Eager or reluctant for change, the second-years and program directors agree that this year’s mode of presentation should assert a new direction for the program, not just serve as a temporary contingency plan. Fox and JOFF started seriously considering a move away from the runway a year ago, they said, citing the success of MFA FDS alumna Melitta Baumeister, who has sustained her business for several years without the expense of producing her own shows. The students were discussing it too. “We’ve all had conversations around the studio about how we don’t really want to have a show,” Jessica Guzman said.
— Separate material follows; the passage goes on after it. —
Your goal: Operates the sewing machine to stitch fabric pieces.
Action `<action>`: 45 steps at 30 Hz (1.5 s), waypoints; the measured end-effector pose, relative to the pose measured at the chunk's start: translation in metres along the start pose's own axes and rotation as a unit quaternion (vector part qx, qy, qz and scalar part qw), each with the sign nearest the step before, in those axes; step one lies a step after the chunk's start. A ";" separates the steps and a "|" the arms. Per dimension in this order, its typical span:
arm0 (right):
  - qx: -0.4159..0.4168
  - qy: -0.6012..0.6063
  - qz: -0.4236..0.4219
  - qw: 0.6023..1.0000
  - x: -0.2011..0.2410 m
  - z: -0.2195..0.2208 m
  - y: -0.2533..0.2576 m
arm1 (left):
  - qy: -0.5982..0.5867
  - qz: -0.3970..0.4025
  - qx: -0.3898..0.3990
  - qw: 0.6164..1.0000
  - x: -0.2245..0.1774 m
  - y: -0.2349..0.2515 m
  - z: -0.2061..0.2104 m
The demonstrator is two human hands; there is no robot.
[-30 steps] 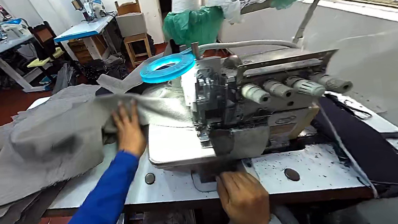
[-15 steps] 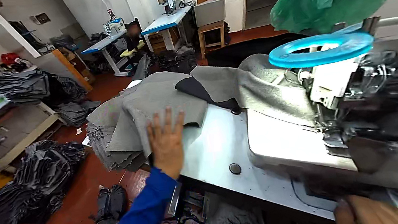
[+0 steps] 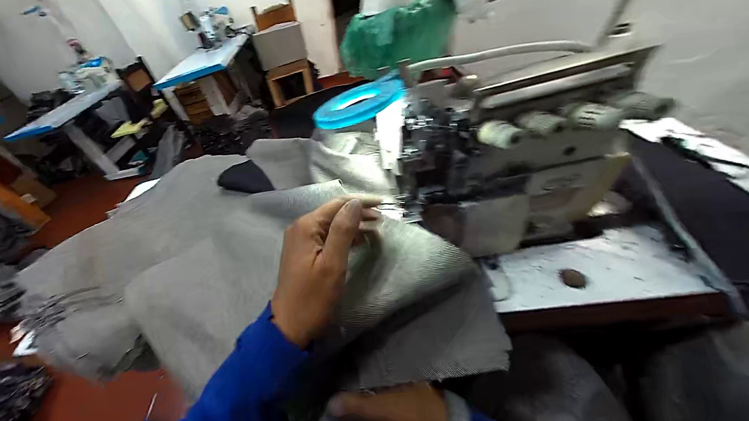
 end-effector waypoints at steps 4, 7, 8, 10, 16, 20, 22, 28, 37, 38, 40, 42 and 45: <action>-0.101 0.100 0.030 0.989 -0.010 -0.012 -0.005 | 0.279 0.112 0.038 0.953 0.049 -0.003 0.036; -0.162 0.039 0.100 0.981 -0.016 -0.027 -0.012 | 0.346 0.022 0.012 0.938 0.081 -0.023 0.009; -0.161 0.035 0.110 0.980 -0.014 -0.031 -0.012 | 0.336 -0.029 0.023 0.941 0.091 -0.025 -0.006; -0.126 0.021 0.102 0.987 -0.002 -0.036 -0.006 | 0.330 -0.105 0.049 0.937 0.107 -0.025 -0.026; -0.041 -0.042 0.094 0.994 0.042 -0.064 0.026 | 0.373 0.073 -0.139 0.914 0.010 -0.021 -0.017; -0.015 -0.268 0.162 0.950 0.079 -0.098 0.010 | 0.430 0.111 -0.022 0.896 0.037 -0.027 0.050; -0.096 -0.362 0.214 0.902 0.111 -0.141 -0.019 | 0.410 0.099 -0.016 0.906 0.055 -0.030 0.039; -0.394 -0.565 0.236 0.685 0.177 -0.323 -0.022 | 0.380 0.108 -0.067 0.916 0.047 -0.004 0.024; -0.322 -0.630 0.327 0.627 0.164 -0.375 0.008 | 0.375 0.038 -0.033 0.926 0.047 0.018 0.024; -0.318 -0.632 0.278 0.650 0.167 -0.366 0.001 | 0.352 0.046 -0.020 0.935 0.046 0.019 0.022; -0.305 -0.647 0.170 0.677 0.177 -0.330 -0.016 | 0.278 0.070 0.004 0.958 0.044 0.022 0.016; -0.300 -0.634 0.057 0.711 0.185 -0.278 -0.039 | 0.190 0.101 0.027 0.976 0.040 0.022 0.010; -0.289 -0.587 -0.049 0.755 0.175 -0.197 -0.062 | 0.091 0.143 0.049 0.984 0.022 0.017 0.002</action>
Point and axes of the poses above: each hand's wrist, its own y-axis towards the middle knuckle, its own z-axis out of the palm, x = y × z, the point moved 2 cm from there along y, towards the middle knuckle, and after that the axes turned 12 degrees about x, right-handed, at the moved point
Now, possible alternatives abound.  “It could be mailing the collection to different people: have them try it on in their room, mail it to another person, let them try it on. Having people – just like normal people – parade down the street along a certain walking path as people look out of the window. People could put their work out the window or shopfronts. When people are finally able to walk around the city, it would be so much more interactive.” The undergraduate BFA Fashion Design program at Parsons experimented with a similar approach last year, holding a street fashion show called The People’s Runway to which every graduating student could contribute a look.

Shuxuan Li

Maybe the situation warrants a deeper pedagogical shift, some students wondered: not just changing the format of the final thesis show but also disprivileging its sanctity. “The fashion show isn’t the end of my practice. It’s not the be-all and end-all for my work and who I am,” Samantha said. Hugh has come to agree. “My focus has evolved from being so set on the eventual showcasing of the work to questioning how it could be produced slowly and beautifully as a long term project while I find my feet as a working professional,” he explained. “Progress for the sake of progress feels futile at this time, so questioning the way forward feels more valuable.” Likewise, Samantha can’t help but question herself. “What strikes me when I go to bed and wake up is: am I doing what needs to be done as a designer? What am I doing with every step, and is that doing the world any good?”